For political, jurisdictional and technical reasons, environmental regulation of industrial pollution is often incomplete: regulations apply to only a subset of facilities contributing to a pollution problem. Policymakers are increasingly concerned about the emissions leakage that may occur if unregulated production can be easily substituted for production at regulated firms. This paper analyzes emissions leakage in an incompletely regulated and imperfectly competitive industry. When regulated producers are less polluting than their unregulated counterparts, emissions under incomplete regulation exceed the level of emissions that would have occurred under complete regulation. The reverse can be true when regulated firms are relatively dirty. In a straightforward application of the theory of the second best, I show that incomplete regulation can welfare dominate complete regulation of emissions from an asymmetric oligopoly. The model is used to simulate greenhouse gas emissions from California’s electricity sector under a source-based cap-and-trade program.
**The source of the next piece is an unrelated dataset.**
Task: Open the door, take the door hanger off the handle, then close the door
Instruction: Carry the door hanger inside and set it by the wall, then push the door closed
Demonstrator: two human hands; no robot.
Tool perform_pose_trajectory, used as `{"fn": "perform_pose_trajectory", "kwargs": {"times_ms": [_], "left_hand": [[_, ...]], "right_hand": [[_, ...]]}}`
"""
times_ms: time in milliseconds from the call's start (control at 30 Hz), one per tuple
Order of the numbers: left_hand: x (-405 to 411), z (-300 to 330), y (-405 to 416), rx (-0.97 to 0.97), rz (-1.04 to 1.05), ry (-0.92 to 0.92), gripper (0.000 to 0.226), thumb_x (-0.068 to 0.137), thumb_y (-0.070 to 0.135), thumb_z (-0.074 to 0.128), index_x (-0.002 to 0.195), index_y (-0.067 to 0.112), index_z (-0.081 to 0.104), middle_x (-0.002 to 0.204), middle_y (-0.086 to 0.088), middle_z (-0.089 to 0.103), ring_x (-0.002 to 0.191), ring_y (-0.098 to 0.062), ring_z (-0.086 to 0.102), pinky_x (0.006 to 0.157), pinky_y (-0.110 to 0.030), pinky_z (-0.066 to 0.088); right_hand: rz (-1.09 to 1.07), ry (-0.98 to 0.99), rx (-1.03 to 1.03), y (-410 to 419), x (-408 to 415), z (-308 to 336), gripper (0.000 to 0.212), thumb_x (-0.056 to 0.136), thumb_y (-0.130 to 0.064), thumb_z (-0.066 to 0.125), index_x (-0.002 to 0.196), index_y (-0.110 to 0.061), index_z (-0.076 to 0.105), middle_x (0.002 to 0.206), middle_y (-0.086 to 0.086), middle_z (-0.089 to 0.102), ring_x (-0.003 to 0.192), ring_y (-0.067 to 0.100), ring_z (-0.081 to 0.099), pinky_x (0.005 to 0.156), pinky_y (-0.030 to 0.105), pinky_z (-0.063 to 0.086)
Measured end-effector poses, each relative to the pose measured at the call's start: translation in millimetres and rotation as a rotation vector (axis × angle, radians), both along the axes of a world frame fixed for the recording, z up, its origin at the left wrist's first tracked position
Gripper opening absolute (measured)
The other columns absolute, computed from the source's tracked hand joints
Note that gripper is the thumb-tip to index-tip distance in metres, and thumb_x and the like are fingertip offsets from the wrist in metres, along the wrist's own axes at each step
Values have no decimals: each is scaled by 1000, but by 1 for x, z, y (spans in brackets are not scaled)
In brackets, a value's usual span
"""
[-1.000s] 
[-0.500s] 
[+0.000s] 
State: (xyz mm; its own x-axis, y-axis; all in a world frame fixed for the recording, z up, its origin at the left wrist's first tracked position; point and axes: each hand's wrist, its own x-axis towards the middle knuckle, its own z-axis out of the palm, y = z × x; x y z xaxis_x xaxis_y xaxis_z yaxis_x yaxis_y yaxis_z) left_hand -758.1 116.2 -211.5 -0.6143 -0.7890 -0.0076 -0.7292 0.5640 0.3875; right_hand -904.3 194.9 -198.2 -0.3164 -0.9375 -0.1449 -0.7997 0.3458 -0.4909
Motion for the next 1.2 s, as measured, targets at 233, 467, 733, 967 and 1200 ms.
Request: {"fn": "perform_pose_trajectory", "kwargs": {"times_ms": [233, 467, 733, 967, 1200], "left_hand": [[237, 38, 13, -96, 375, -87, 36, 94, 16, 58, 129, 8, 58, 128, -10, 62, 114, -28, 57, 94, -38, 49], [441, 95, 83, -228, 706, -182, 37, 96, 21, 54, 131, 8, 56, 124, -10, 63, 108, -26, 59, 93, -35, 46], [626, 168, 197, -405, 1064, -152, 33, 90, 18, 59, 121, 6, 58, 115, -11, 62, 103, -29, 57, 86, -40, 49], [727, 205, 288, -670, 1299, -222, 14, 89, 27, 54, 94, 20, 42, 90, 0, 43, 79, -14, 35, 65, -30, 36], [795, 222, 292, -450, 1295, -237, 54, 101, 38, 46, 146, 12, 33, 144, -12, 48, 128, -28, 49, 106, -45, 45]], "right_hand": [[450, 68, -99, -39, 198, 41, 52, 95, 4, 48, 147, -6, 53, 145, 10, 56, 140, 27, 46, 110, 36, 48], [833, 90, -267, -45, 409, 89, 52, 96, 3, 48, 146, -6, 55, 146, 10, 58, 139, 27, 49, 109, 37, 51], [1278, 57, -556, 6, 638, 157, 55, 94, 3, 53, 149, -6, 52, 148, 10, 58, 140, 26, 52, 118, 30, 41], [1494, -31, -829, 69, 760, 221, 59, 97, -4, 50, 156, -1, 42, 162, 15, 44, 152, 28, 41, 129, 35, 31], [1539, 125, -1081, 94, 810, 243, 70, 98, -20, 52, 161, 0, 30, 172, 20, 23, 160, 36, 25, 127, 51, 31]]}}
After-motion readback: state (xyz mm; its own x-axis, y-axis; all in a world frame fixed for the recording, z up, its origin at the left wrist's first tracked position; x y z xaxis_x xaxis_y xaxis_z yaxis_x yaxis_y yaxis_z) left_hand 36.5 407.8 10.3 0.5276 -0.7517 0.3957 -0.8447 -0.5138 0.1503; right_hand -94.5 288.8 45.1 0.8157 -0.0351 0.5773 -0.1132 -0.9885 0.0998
Incomplete regulation that exempts out-of-state producers achieves approximately a third of the emissions reductions achieved under complete regulation at almost three times the cost per ton of emissions abated.

Suggested Citation

  • Fowlie, Meredith, 2007. "Incomplete Environmental Regulation, Imperfect Competition, and Emissions Leakage," Department of Agricultural & Resource Economics, UC Berkeley, Working Paper Series qt0hw645zk, Department of Agricultural & Resource Economics, UC Berkeley.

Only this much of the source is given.